Friends tell me they don’t find this easy, so here is an easier thing to do: score it. Professionals do it out of 100 but in practice I find I do it by dividing wines into three categories: ‘OK’, ‘good’ and ‘great’. There are plenty that don’t get into a category at all: the thin acidic tasteless reds at the cheaper end of some restaurant wine lists. And there are some that are beyond great (“hors catégorie” as French cycling would say). But for most of us, spending £6 to £30 a bottle, three categories seems to do it. And, not only do I categorise every bottle, I have to keep recalibrating. Drink nothing but ‘great’ wines and they become less extraordinary. You need to remind yourself what an ‘OK’ wine is like. So I keep in mind examples. They change according to what I’ve recently been drinking but these are my present three.
Campo Viejo Tempranillo 2014 £7 at Tesco (and also found at Sainsbury, Waitrose and on Amazon) is my ‘OK’ benchmark. It’s from Rioja where they get lots of sun on south facing slopes, have poor stony soil, and enough rain not to need to irrigate. What could go wrong? Nothing goes wrong at Campo Viejo. They make this wine by the lorry load. It’s fermented in stainless steel vats, kept at 25 degrees, then matured in oak barrels for 4 months. It doesn’t have much bouquet, the flavour is full-on fresh fruit but nothing complex, and there’s a satisfying fullness in the mouth. It could have come from any of the good sunny wine-producing areas of the world. But it’s OK.
Spend just £2 more at Tesco and you move up to the ‘good’ category with Penfolds Koonunga Hill Shiraz Cabernet 2016. Penfolds have been going since 1844 and they make probably the best red in Australia: Penfolds Grange. Koonunga Hill has bags of rich fruity flavour with layers of spice. There’s a nice sting in the mouth, probably from the 14.5% alcohol!

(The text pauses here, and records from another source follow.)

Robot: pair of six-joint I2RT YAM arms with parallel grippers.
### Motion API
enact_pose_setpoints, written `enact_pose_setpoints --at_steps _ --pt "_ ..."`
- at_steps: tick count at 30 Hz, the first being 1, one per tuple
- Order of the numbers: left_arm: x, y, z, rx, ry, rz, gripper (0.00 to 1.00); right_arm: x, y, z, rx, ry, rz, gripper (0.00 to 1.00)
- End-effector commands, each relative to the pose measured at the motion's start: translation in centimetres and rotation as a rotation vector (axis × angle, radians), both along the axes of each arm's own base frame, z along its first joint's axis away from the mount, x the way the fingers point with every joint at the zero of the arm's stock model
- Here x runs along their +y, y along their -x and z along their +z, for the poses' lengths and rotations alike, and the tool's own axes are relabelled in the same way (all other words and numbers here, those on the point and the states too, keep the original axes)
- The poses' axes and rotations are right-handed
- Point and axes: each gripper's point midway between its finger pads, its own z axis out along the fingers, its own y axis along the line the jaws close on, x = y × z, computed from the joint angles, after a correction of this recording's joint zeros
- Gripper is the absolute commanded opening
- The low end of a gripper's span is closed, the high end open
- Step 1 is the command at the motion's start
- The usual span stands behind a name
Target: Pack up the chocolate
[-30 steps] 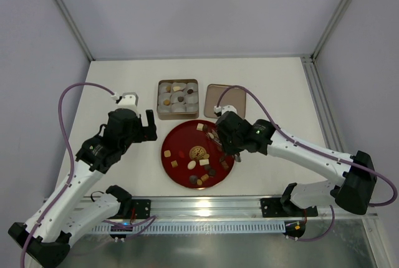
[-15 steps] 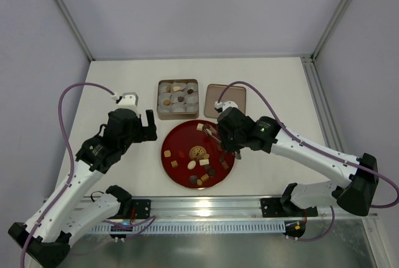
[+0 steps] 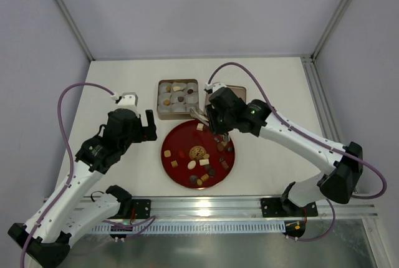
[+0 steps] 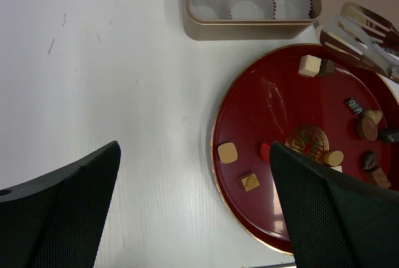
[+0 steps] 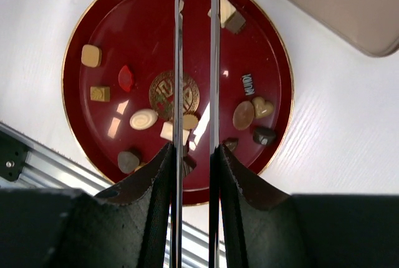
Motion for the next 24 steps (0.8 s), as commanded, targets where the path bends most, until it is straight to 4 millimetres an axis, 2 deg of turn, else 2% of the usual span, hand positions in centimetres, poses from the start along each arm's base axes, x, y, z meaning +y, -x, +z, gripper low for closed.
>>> enact_pose_setpoints --at_steps 1,2,3,5,6,12,18,24 --pt "-0.1 -0.4 0.8 -0.036 0.019 0.009 1.0 2.0 -3.2 2.4 -0.075 -0.076 0.004 0.29" --pt "-0.1 -0.3 0.7 -0.036 0.018 0.006 1.0 2.0 -4.2 1.8 -0.068 -0.067 -0.009 0.29" --pt "-0.1 -0.3 0.8 -0.038 0.02 0.009 1.0 2.5 -5.0 2.4 -0.082 -0.086 -0.01 0.29" --pt "-0.1 -0.3 0.8 -0.037 0.018 0.006 1.0 2.7 -6.6 1.5 -0.076 -0.068 -0.023 0.29" --pt "-0.1 -0.4 0.7 -0.034 0.013 0.005 1.0 3.0 -7.3 1.8 -0.082 -0.072 -0.028 0.29" --pt "-0.1 -0.5 0.7 -0.033 0.009 0.004 1.0 4.3 -10.4 0.9 -0.084 -0.051 -0.04 0.29" --pt "-0.1 -0.5 0.7 -0.035 0.003 0.004 1.0 4.8 -11.9 -0.5 -0.075 -0.027 -0.056 0.29" --pt "-0.1 -0.6 0.6 -0.03 0.002 0.002 1.0 4.4 -12.7 -1.3 -0.084 0.005 -0.085 0.29"
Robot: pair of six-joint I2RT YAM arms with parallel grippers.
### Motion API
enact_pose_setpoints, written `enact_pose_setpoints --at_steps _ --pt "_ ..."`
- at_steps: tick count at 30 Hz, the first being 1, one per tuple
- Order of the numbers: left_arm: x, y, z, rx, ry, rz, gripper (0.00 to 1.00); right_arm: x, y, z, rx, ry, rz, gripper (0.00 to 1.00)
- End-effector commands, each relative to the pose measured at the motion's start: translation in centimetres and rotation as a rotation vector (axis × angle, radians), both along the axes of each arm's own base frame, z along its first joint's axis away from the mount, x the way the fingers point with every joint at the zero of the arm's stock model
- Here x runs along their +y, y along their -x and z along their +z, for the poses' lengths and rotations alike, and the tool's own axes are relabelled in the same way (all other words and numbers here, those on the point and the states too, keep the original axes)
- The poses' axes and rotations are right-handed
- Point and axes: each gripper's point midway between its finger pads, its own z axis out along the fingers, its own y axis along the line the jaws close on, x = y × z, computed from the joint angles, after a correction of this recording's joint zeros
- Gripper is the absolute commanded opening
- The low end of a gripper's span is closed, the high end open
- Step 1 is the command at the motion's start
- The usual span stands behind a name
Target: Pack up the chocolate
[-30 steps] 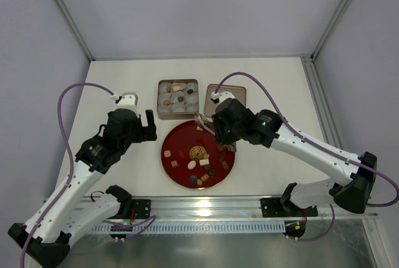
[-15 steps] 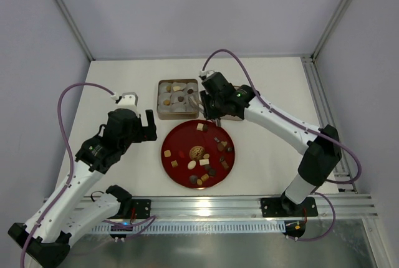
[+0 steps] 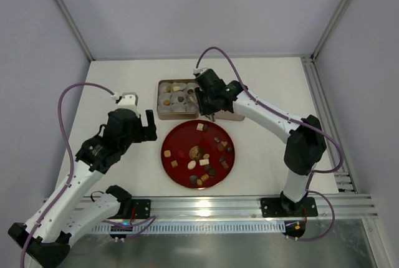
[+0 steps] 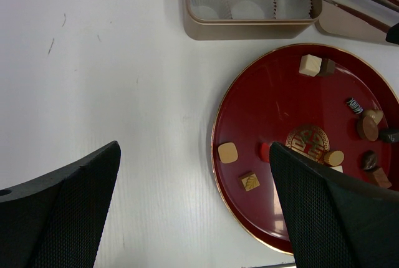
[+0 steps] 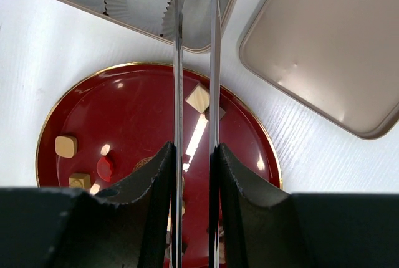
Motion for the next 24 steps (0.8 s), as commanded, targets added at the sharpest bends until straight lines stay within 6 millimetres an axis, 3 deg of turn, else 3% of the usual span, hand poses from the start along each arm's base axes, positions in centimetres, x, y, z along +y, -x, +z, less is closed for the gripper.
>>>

Finally, my current bottle in the ‘great’ category is Chateau Larrivet Haut-Brion 2004. It’s nothing to do with the famous Chateau Haut-Brion, one of the greatest of Bordeaux chateaux that happens to be nearby; they just borrowed the name. It’s a wine of power and finesse and there’s a refinement to it that’s completely missing in Koonunga Hill, as there should be at £30 a bottle. Someone gave us the 2004 but I can’t remember who! If it was you please get in touch so that I can thank you properly. I now stick a note of the giver to every bottle of wine I’m given, so it won’t happen again.
Do just three categories work for you (ignoring the rubbish at one end of the spectrum and the sublime at the other)? Or are you happier just revelling in the infinite variety that wines have to offer?